=== EXERCISE DETAILS ===
Go through the listing that follows and report the number of lines with the string "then" in them, nothing more.

*** Begin section ***

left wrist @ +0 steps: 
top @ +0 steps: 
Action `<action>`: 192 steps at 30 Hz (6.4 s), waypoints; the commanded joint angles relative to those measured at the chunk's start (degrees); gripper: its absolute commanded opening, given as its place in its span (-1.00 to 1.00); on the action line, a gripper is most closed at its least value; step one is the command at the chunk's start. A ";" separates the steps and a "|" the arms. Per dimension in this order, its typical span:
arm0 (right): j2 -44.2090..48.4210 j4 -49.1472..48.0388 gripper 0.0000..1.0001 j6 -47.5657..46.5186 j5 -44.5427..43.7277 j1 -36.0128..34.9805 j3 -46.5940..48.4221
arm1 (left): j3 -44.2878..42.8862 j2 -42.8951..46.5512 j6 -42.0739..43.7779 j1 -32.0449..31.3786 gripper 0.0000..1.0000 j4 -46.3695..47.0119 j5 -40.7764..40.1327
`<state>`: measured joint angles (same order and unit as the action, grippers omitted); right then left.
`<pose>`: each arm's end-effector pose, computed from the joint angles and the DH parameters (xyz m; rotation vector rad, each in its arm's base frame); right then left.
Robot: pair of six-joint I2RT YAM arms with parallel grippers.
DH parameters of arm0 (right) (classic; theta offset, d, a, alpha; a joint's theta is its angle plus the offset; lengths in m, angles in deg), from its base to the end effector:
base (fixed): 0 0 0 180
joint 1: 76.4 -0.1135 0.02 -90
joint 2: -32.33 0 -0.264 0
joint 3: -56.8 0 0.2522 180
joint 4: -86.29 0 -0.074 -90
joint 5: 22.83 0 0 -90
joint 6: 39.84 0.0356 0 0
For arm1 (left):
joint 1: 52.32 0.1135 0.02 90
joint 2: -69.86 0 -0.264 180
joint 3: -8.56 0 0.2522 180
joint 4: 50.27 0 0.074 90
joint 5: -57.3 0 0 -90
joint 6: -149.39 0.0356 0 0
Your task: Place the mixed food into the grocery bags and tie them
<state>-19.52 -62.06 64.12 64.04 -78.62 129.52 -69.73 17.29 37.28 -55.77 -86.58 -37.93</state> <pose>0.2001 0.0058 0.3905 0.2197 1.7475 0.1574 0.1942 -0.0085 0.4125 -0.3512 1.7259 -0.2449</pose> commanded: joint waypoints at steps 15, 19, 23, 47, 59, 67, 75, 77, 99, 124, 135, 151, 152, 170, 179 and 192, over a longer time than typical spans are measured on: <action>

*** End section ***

=== EXERCISE RESULT ===
2